[[ MATERIAL FOR THIS TASK open ]]

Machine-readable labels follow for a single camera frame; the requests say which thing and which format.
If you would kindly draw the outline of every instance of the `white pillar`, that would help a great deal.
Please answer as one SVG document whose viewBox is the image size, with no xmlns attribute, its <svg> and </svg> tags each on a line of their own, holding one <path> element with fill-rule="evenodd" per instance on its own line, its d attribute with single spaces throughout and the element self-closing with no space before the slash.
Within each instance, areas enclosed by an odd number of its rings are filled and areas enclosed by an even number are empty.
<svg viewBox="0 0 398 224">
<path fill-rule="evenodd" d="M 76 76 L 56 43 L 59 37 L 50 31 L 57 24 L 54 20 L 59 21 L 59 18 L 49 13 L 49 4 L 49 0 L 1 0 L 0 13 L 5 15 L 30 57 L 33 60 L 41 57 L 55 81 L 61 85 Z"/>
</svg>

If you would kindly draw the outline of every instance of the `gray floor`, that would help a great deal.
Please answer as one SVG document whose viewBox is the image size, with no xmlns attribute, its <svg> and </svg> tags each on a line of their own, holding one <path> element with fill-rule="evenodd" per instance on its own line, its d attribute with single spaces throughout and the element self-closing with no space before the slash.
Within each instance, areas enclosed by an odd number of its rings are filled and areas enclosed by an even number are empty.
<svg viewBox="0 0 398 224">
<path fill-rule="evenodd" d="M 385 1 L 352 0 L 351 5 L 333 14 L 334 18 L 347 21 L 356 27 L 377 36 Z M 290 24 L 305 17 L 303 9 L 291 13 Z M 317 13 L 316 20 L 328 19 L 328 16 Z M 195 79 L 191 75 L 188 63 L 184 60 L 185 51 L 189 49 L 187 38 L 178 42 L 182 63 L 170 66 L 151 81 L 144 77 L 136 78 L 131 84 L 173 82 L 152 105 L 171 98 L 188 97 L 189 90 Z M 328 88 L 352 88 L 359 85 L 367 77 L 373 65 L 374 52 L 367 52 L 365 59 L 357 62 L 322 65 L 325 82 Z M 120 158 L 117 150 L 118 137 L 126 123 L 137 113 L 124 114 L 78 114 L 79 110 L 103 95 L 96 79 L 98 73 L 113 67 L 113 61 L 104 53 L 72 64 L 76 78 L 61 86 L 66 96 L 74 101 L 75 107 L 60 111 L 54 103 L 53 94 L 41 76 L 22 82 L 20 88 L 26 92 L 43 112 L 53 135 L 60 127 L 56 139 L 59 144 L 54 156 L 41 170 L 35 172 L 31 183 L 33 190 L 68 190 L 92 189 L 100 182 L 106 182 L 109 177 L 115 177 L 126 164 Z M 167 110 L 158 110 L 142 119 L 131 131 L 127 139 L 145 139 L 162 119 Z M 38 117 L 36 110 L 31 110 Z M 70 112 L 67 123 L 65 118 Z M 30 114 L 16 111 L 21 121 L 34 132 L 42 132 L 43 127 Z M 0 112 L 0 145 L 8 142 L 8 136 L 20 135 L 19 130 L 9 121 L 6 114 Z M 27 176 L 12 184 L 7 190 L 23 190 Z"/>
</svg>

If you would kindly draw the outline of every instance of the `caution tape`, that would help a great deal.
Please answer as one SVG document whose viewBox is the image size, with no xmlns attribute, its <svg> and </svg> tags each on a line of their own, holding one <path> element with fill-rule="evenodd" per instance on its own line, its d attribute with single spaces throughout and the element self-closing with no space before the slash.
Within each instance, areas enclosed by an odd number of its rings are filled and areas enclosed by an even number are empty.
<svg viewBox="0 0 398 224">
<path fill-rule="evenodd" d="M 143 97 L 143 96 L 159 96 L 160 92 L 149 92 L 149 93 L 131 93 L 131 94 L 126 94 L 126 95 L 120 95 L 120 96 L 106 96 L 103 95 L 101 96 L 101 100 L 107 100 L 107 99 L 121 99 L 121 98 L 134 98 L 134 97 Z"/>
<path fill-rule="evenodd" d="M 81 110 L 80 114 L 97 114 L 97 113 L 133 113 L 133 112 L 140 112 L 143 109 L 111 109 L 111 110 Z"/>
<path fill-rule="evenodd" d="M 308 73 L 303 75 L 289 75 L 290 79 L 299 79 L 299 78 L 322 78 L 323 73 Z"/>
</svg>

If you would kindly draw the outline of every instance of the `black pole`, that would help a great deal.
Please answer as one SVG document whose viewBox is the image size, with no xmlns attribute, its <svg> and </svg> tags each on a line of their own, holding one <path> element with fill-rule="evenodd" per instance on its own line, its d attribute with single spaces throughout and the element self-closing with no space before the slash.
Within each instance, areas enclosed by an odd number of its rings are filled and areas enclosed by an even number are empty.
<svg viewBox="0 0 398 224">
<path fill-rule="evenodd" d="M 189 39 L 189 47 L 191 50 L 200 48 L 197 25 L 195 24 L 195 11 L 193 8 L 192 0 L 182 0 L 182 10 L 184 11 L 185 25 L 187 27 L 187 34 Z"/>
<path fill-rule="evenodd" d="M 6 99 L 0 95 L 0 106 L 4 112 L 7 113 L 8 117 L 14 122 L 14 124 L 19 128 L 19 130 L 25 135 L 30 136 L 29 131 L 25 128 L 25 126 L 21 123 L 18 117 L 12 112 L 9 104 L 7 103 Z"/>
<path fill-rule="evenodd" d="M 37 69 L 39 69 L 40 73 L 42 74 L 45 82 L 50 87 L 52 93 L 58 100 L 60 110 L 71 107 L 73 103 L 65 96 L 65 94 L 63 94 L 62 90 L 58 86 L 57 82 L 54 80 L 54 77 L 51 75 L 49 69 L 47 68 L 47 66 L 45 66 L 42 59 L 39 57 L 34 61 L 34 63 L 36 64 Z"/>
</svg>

[[ MATERIAL FOR THIS TASK closed ]]

> [WHAT IS REQUIRED] Every entry should be output exactly as written, please.

> [TASK SOLUTION]
Machine-readable labels follow for a single camera frame; the requests say which thing and which format.
If you would kindly draw the outline of every instance of the `white pillar`, that would help a great deal.
Please answer as one SVG document whose viewBox is the image size, with no xmlns attribute, its <svg> and </svg> tags each on a line of their own, holding one <path> element with fill-rule="evenodd" per instance on its own line, its d attribute with single spaces throughout and the element self-closing with no space before the slash.
Within each instance, areas enclosed by an odd number of its rings are filled and areas enclosed by an even number are empty.
<svg viewBox="0 0 398 224">
<path fill-rule="evenodd" d="M 76 76 L 56 43 L 59 37 L 50 31 L 57 24 L 54 20 L 59 21 L 59 18 L 49 13 L 49 4 L 49 0 L 1 0 L 0 13 L 5 15 L 30 57 L 33 60 L 41 57 L 55 81 L 61 85 Z"/>
</svg>

If you would kindly draw the outline of every instance of the `gray floor`, that would help a great deal.
Please answer as one SVG document whose viewBox is the image size, with no xmlns attribute, its <svg> and </svg> tags each on a line of their own, holding one <path> element with fill-rule="evenodd" per instance on its own line, its d attribute with single spaces throughout and the element self-closing with no space before the slash.
Within each instance, areas enclosed by an odd number of its rings are filled and areas enclosed by an even number are empty.
<svg viewBox="0 0 398 224">
<path fill-rule="evenodd" d="M 385 1 L 352 0 L 351 5 L 333 14 L 334 18 L 347 21 L 356 27 L 377 36 Z M 290 24 L 305 17 L 303 9 L 291 13 Z M 317 13 L 316 20 L 328 19 L 328 16 Z M 195 79 L 191 75 L 188 63 L 184 60 L 185 51 L 189 49 L 187 38 L 178 42 L 182 63 L 170 66 L 151 81 L 144 77 L 136 78 L 131 84 L 173 82 L 152 105 L 171 98 L 188 97 L 189 90 Z M 328 88 L 352 88 L 359 85 L 367 77 L 373 65 L 374 52 L 367 52 L 365 59 L 357 62 L 322 65 L 325 82 Z M 120 158 L 117 150 L 118 137 L 126 123 L 137 113 L 124 114 L 78 114 L 79 110 L 103 95 L 96 79 L 98 73 L 113 67 L 113 61 L 104 53 L 72 64 L 76 78 L 61 86 L 66 96 L 74 101 L 75 107 L 60 111 L 54 103 L 53 94 L 41 76 L 22 82 L 20 88 L 26 92 L 43 112 L 53 135 L 60 127 L 56 139 L 59 144 L 54 156 L 41 170 L 35 172 L 31 183 L 33 190 L 68 190 L 92 189 L 100 182 L 106 182 L 109 177 L 115 177 L 126 164 Z M 167 110 L 158 110 L 142 119 L 131 131 L 127 139 L 145 139 L 162 119 Z M 38 117 L 36 110 L 31 110 Z M 70 112 L 67 123 L 65 118 Z M 30 114 L 16 111 L 21 121 L 34 132 L 42 132 L 43 127 Z M 0 112 L 0 145 L 8 142 L 8 136 L 20 135 L 19 130 L 9 121 L 6 114 Z M 27 176 L 12 184 L 7 190 L 23 190 Z"/>
</svg>

If you would kindly draw the outline of every instance of the `caution tape`, that would help a great deal.
Please answer as one SVG document whose viewBox is the image size, with no xmlns attribute, its <svg> and </svg> tags each on a line of their own, holding one <path> element with fill-rule="evenodd" per instance on its own line, its d attribute with single spaces throughout and the element self-closing with no space before the slash.
Within each instance, areas enclosed by an odd number of its rings are filled and areas enclosed by an even number are empty.
<svg viewBox="0 0 398 224">
<path fill-rule="evenodd" d="M 143 97 L 143 96 L 159 96 L 160 92 L 149 92 L 149 93 L 131 93 L 131 94 L 126 94 L 126 95 L 120 95 L 120 96 L 106 96 L 103 95 L 101 96 L 101 100 L 107 100 L 107 99 L 121 99 L 121 98 L 134 98 L 134 97 Z"/>
<path fill-rule="evenodd" d="M 81 110 L 80 114 L 97 114 L 97 113 L 133 113 L 133 112 L 140 112 L 143 109 L 111 109 L 111 110 Z"/>
<path fill-rule="evenodd" d="M 308 73 L 303 75 L 289 75 L 290 79 L 299 79 L 299 78 L 322 78 L 323 73 Z"/>
</svg>

If you would kindly draw the outline of every instance of the `black pole`, that would help a great deal.
Please answer as one SVG document whose viewBox is the image size, with no xmlns attribute, its <svg> and </svg> tags each on a line of their own, holding one <path> element with fill-rule="evenodd" per instance on its own line, its d attribute with single spaces throughout and the element self-closing with no space before the slash.
Within each instance, areas enclosed by an odd number of its rings are filled and areas enclosed by an even number are empty.
<svg viewBox="0 0 398 224">
<path fill-rule="evenodd" d="M 189 39 L 189 47 L 191 50 L 200 48 L 197 25 L 195 24 L 195 11 L 193 8 L 192 0 L 182 0 L 182 10 L 184 11 L 185 25 L 187 27 L 187 34 Z"/>
<path fill-rule="evenodd" d="M 6 99 L 0 95 L 0 106 L 4 112 L 7 113 L 8 117 L 14 122 L 14 124 L 19 128 L 19 130 L 25 135 L 30 136 L 29 131 L 25 128 L 25 126 L 21 123 L 18 117 L 12 112 L 9 104 L 7 103 Z"/>
<path fill-rule="evenodd" d="M 37 69 L 39 69 L 40 73 L 42 74 L 45 82 L 50 87 L 52 93 L 58 100 L 60 110 L 71 107 L 73 103 L 65 96 L 65 94 L 63 94 L 62 90 L 58 86 L 57 82 L 54 80 L 54 77 L 51 75 L 49 69 L 47 68 L 47 66 L 45 66 L 42 59 L 39 57 L 34 61 L 34 63 L 36 64 Z"/>
</svg>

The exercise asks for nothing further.